Linear Regression and beyond

If you are going to work with Scatterplots to visualize relationships between quantitative variables, with qualitative variables, you should be familiar with the assumption of linear regression and linear regression models that include qualitative variables or dummy variables.

Linear Regression

\( y_i = \alpha + \beta x_i + \epsilon_i \) main assumption is \( \epsilon_i \sim N(0, \sigma^2) \)

Assumptions:

linear
\( \epsilon_i \) has \( E[\epsilon_i] = 0 \)
at least one \( x_i \) is different
\( x_i \) uncorrelated with \( \epsilon_i \)
\( \epsilon_i \) has \( V(\epsilon_i) = \sigma^2 \)
\( \epsilon_i \) is indepdent of \( \epsilon_j \)
\( \epsilon_i \sim N(0, \sigma^2) \) so \( y_i|x_i \sim N(\alpha + \beta x_i, \sigma^2) \)

Linear Regression

Least Squares

\( H_0: \beta = 0 \)

\( R^2 \)

\( TSS = RSS + ESS \)

\( R^2 = \frac{RSS}{TSS} \)

ANOVA

F-test

p-values

Qualitative (or Dummy) Indepdent Variables

Different Intercepts parallel lines

D = 1 or 0

Two categories, so 1 Dummy Variable included in the model.

\( y_i = (\alpha_0 + \alpha_1 D_i) + \beta x_i + \epsilon_i \)

D = 0 gives \( \hat{y}_i = \hat{\alpha}_0 + \hat{\beta} x_i \)

D = 1 gives \( \hat{y}_i = (\hat{\alpha}_0 +\hat{\alpha}_1)+ \hat{\beta} x_i \)

Dummy Variable Trap

Suppose there are 3 categories, if we use 3 Dummy Variables in the model, then we have fallen into the dummy variable trap.

So when there are 3 categories we use 2 Dummy Variables and so on.

Qualitative (or Dummy) Indepdent Variables

Different Slopes ANCOVA

\( y_i = \alpha + (\beta_0 + \beta_1 D_i) x_i + \epsilon_i \)

D = 0 gives \( \hat{y}_i = \hat{\alpha} + \hat{\beta}_0 x_i \)

D = 1 gives \( \hat{y}_i = \hat{\alpha} + (\hat{\beta}_0 + \hat{\beta}_1) x_i \)

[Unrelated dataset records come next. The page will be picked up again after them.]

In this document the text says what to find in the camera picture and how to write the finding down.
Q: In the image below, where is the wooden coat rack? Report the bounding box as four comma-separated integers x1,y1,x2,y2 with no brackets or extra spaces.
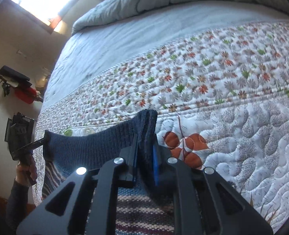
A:
0,75,43,103

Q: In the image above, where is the dark sleeved left forearm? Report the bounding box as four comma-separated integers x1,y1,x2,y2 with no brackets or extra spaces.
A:
5,180,29,233

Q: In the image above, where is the person's left hand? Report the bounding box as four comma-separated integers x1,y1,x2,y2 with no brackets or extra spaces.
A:
15,155,37,187

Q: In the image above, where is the blue striped knit sweater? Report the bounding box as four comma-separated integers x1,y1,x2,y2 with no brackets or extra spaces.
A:
43,109,174,234

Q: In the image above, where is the black jacket on rack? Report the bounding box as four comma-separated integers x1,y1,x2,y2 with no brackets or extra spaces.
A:
0,65,32,87

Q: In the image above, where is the red bag on rack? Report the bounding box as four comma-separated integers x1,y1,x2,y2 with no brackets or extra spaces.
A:
14,87,37,105

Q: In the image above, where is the floral quilted bedspread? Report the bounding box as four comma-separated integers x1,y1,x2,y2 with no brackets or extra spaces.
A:
35,1,289,233

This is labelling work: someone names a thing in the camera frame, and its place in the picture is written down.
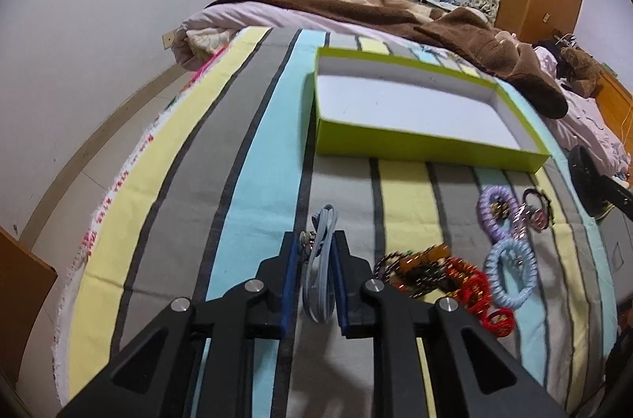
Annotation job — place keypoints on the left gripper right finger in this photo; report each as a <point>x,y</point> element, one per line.
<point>430,359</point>

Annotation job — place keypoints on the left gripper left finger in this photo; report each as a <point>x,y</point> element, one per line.
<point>197,359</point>

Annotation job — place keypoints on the wooden bed headboard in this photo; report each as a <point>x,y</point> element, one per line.
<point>615,103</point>

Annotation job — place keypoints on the brown teddy bear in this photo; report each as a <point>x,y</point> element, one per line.
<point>579,71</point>

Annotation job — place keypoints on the brown fleece blanket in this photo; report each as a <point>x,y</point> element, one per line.
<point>461,31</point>

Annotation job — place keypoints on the striped bed sheet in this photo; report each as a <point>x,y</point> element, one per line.
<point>230,166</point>

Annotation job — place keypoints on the green shallow box tray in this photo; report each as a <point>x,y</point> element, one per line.
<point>387,107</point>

Qualitative (or Dummy) Indepdent Variables

Different Intercepts and Different Slopes ANCOVA

\( y_i = (\alpha_0 + \alpha_1 D_i) + (\beta_0 + \beta_1 D_i) x_i + \epsilon_i \)

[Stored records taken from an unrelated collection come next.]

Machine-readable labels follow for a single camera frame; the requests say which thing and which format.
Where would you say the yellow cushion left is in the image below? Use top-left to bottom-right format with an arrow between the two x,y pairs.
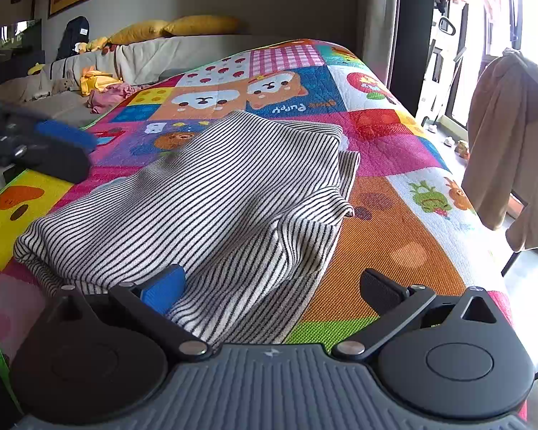
108,19 -> 169,45

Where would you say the yellow cushion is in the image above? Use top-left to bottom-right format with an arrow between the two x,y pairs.
108,19 -> 169,45
163,15 -> 243,36

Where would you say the colourful cartoon play mat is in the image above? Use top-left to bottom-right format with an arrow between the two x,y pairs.
0,40 -> 534,429

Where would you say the white exercise machine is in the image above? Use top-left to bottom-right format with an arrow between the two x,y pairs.
418,10 -> 458,127

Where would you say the brown blanket on chair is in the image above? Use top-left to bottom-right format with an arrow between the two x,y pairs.
462,49 -> 538,252

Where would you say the yellow cushion right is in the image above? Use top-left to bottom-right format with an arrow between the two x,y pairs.
163,15 -> 243,36

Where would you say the yellow cloth on sofa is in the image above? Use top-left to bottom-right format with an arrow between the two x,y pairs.
79,66 -> 122,97

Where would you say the beige covered sofa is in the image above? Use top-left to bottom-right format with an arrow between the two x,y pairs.
0,33 -> 297,126

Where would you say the pink cloth on sofa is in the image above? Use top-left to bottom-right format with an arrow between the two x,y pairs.
86,82 -> 140,115

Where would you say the striped knit sweater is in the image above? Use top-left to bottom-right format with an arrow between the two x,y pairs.
13,111 -> 360,345

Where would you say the black metal chair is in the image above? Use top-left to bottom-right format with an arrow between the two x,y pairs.
499,187 -> 538,292

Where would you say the dark blue backpack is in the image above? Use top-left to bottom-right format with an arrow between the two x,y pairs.
56,16 -> 89,60

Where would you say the beige curtain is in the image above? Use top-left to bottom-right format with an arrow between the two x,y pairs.
357,0 -> 400,86

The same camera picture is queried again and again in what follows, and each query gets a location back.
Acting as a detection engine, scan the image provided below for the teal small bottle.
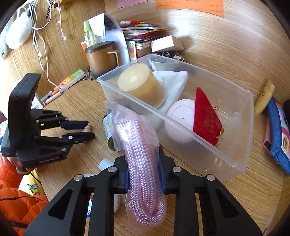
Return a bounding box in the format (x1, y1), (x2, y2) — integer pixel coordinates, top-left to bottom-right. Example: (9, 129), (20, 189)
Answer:
(84, 158), (122, 218)

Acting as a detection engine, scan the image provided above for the pink rope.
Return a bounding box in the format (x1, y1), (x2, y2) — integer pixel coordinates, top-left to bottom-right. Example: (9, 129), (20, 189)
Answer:
(103, 100), (168, 236)

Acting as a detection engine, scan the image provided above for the pink round jar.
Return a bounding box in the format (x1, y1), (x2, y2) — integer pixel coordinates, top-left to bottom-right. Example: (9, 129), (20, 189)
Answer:
(165, 99), (195, 144)

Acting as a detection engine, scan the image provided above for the red velvet pouch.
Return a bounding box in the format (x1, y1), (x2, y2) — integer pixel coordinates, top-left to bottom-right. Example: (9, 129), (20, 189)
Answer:
(193, 87), (224, 147)

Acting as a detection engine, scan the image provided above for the white drawstring bag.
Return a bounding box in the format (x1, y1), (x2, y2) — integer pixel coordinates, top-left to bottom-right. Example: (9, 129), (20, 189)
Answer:
(153, 70), (189, 115)

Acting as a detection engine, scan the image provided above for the person left hand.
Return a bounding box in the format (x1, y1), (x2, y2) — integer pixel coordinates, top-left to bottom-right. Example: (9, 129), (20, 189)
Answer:
(7, 157), (34, 175)

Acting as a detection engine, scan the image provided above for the dark green spray bottle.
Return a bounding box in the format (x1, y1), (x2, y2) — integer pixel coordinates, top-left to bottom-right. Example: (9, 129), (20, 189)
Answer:
(102, 110), (115, 151)

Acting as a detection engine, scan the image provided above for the green orange tube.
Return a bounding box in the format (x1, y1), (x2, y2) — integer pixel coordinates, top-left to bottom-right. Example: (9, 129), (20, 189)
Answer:
(59, 69), (85, 91)

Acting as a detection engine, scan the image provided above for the clear plastic storage bin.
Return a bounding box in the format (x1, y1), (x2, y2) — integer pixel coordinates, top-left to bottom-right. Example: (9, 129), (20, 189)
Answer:
(97, 54), (254, 181)

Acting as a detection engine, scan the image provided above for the orange jacket sleeve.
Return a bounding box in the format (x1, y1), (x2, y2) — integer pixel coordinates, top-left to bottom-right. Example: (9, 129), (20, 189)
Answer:
(1, 156), (49, 235)

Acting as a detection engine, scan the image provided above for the brown ceramic mug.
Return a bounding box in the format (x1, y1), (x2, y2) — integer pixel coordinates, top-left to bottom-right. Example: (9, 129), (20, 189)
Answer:
(85, 41), (120, 79)

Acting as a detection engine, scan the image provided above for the orange sunscreen tube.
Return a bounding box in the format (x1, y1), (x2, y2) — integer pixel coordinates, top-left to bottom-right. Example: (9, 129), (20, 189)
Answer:
(80, 41), (87, 51)

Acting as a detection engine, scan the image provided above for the fruit pattern box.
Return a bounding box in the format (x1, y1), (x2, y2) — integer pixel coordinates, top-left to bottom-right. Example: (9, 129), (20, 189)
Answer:
(126, 40), (137, 61)

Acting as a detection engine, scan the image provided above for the green lotion bottle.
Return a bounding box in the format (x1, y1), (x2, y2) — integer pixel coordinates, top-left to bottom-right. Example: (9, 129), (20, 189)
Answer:
(84, 21), (96, 48)

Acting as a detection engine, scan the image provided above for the blue patchwork pouch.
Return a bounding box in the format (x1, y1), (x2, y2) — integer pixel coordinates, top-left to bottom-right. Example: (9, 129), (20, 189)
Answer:
(264, 98), (289, 174)

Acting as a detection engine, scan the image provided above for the white fluffy item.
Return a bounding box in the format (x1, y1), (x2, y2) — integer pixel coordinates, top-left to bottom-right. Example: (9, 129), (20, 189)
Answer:
(1, 11), (32, 58)

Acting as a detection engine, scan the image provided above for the stack of books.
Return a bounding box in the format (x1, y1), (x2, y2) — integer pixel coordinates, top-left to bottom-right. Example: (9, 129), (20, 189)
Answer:
(119, 21), (166, 58)

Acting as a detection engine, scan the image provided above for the yellow tube bottle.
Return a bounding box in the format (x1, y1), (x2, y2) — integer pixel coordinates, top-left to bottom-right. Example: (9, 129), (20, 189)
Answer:
(254, 80), (276, 115)

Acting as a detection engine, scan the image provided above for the white cardboard box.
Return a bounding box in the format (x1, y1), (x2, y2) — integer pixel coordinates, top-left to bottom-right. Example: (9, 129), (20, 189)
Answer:
(151, 35), (184, 52)

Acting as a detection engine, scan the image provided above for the pink sticky note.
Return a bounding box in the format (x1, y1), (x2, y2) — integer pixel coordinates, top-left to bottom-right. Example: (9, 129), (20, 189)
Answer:
(117, 0), (147, 8)

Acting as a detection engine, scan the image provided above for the orange sticky note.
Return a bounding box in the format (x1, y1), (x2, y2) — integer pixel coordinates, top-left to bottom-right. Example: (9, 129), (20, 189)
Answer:
(155, 0), (224, 17)

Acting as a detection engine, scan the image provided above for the white charging cable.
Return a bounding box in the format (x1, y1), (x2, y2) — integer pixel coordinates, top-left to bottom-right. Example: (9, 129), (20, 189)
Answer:
(24, 0), (68, 91)

D = 0 gives \( \hat{y}_i = \hat{\alpha}_0 + \hat{\beta}_0 x_i \)

D = 1 gives \( \hat{y}_i = (\hat{\alpha}_0 + \hat{\alpha}_1) + (\hat{\beta}_0 + \hat{\beta}_1) x_i \)

Qualitative (or Dummy) Indepdent Variables - Minitab

For the Book Price data, try to fit the last model in Minitab.

Stat > Regression > Regression > Fit Regression Model…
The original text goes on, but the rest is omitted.